Fortunately, bugs and snails are not presently available at taco trucks—at least, none to order from the menu. The health department visits often and judges strictly. The trucks’ menus usually consist simply of a list of taco fillings, and you will find these fairly universal …
* Carne Asada: steak, usually marinated in a limebased marinade, salted and then grilled well done. It seems to be the most popular order, and it’s definitely my favorite.
* Al Pastor: barbecued pork in a spicy marinade. Pastor comes from pastoral, or country-style, cooking. Often the pork is placed on a vertical rotating spit with a pineapple and an onion on top.
* Carnitas: fatty pork, simmered for a few hours to make it tender and then braised in the oven to make it crispy.
* Pollo: chicken, sometimes grilled, but usually stewed.

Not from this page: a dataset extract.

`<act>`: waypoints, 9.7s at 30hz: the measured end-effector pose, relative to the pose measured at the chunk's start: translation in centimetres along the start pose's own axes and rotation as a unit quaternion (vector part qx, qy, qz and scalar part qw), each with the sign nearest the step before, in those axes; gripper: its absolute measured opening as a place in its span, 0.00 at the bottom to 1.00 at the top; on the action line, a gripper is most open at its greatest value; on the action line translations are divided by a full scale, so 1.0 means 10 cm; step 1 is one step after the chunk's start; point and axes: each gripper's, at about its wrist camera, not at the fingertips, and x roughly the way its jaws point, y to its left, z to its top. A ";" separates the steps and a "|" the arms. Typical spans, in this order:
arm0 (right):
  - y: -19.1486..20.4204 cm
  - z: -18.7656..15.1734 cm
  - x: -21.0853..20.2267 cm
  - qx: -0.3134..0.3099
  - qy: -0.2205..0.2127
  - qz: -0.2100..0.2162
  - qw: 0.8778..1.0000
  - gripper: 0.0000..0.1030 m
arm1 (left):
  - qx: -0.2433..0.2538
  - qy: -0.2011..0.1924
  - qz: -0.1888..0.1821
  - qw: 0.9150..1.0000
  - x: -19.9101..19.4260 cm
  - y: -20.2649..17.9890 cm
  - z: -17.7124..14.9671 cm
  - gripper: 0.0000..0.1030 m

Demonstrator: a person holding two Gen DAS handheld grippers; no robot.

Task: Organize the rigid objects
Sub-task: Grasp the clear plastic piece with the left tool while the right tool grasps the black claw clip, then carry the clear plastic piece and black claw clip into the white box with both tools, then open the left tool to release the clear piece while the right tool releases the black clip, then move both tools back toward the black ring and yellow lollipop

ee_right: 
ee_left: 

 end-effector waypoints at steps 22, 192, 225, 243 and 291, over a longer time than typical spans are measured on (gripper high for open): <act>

* Cabeza: literally, “head,” this meat is the tender flesh of the cow’s cheek.
* Sesos: beef brains.
* Lengua: beef tongue.
* Cueritas: pig skin.
* Tripas: oft-mistakenly translated by gringos as tripe, which comes from the cow’s stomach lining. Tripas is the lower intestine of a cow, usually deep-fried in chunks.

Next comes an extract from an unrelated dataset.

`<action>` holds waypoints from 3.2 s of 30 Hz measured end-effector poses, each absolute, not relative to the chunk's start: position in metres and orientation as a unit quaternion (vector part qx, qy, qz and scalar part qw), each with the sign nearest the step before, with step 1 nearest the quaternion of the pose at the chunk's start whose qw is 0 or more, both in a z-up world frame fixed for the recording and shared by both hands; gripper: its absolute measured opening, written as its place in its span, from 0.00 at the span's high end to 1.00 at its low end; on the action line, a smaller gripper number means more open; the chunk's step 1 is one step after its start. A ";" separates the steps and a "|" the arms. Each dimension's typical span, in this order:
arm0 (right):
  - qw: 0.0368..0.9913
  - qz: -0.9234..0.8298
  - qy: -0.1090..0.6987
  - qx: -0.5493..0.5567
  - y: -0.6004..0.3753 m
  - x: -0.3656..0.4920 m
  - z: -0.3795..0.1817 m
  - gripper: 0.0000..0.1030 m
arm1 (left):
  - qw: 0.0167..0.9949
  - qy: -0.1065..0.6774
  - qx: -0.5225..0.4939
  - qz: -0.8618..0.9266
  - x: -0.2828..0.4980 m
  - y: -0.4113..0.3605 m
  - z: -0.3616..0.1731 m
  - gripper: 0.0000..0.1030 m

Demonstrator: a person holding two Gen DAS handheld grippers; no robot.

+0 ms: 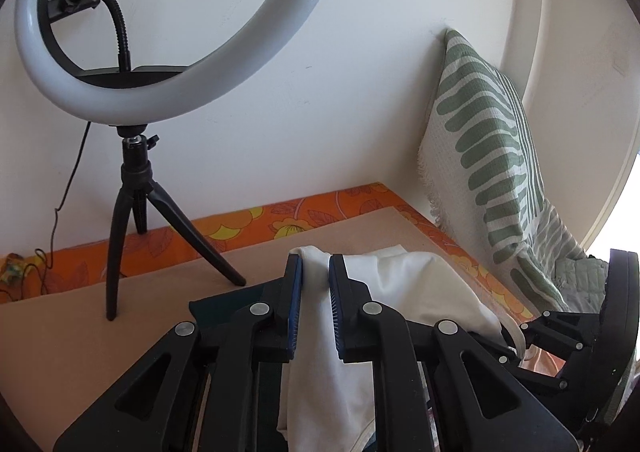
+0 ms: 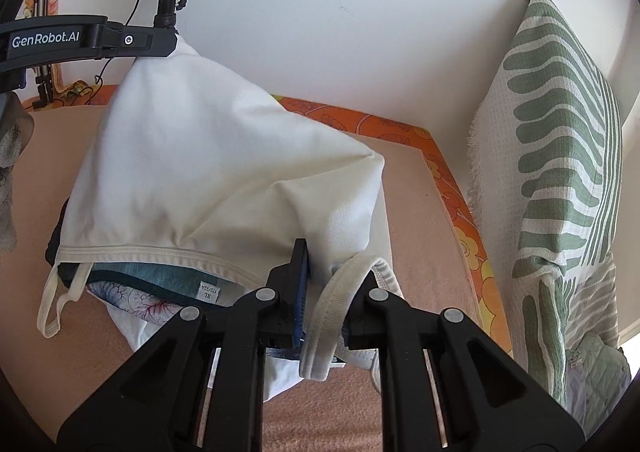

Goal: Fold small clothes

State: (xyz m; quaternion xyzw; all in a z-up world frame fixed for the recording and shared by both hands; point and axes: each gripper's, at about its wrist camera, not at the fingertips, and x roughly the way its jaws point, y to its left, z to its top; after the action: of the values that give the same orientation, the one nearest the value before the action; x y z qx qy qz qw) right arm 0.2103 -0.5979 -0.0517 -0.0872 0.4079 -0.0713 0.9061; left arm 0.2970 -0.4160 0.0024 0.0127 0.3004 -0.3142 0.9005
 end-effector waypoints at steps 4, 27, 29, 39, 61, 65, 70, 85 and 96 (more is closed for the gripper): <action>0.913 -0.072 0.392 -0.085 -0.596 0.202 -0.043 0.46 | 0.908 0.275 0.015 -0.315 0.288 -0.413 0.015 0.37; 0.941 -0.059 0.312 -0.115 -0.543 0.136 0.023 0.09 | 0.926 0.239 0.036 -0.290 0.238 -0.389 0.056 0.20; 0.943 -0.059 0.308 -0.111 -0.538 0.129 0.030 0.09 | 0.927 0.237 0.035 -0.288 0.232 -0.383 0.061 0.20; 0.952 -0.063 0.277 -0.114 -0.502 0.087 0.069 0.09 | 0.933 0.225 0.029 -0.281 0.193 -0.338 0.079 0.19; 0.963 -0.064 0.256 -0.064 -0.418 0.002 0.080 0.09 | 0.935 0.210 0.038 -0.283 0.076 -0.216 0.083 0.18; 0.964 -0.064 0.252 -0.053 -0.407 -0.005 0.072 0.09 | 0.933 0.219 0.038 -0.284 0.060 -0.197 0.073 0.18; 0.966 -0.064 0.249 -0.028 -0.399 -0.007 0.062 0.09 | 0.934 0.220 0.030 -0.280 0.047 -0.174 0.063 0.18; 0.968 -0.084 0.237 -0.021 -0.389 0.002 0.035 0.01 | 0.941 0.229 0.004 -0.249 0.042 -0.137 0.027 0.07; 0.969 -0.082 0.232 -0.005 -0.390 0.004 0.032 0.00 | 0.947 0.226 0.054 -0.222 0.035 -0.137 0.018 0.01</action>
State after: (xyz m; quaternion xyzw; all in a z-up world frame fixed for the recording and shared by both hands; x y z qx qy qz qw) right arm 0.0038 -0.3896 0.0316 -0.0052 0.2319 -0.0820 0.9693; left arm 0.0349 -0.1369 0.0179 0.0543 0.2256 -0.2223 0.9469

In addition to sounding less-than-appetizing, brains and intestines from all older cows have actually been banned recently in the U.S. They are where the proteins exist that become affected by mad cow disease, a powerful concept. It’s Mother Nature’s revenge for farmers forcing cattle to eat their own kind, and now it has formed an entirely new disease that so far confounds science. Still, I found that brains and intestines are still available at quite a lot of taco trucks, but my fear kept me far away.
In East L.A. at nearly two a.m. on a Friday night, the taco truck on Olympic near Herbert is slammed with drunk, stoned, hungry young adults talking, dancing, making out, and dying for a few greasy tacos. I witness what appears to be a drunken dare: one girl tells her friend she’ll buy her and her boyfriend’s order if she eats a taco de sesos. Although I wouldn’t say she looks at all excited to be eating brains, the girl doesn’t hesitate for a second before accepting the challenge. Starting off giggling, the girl nearly gags as she shoves almost the entire taco in her mouth. I quietly masticate my meat and keep to myself about the mad cow.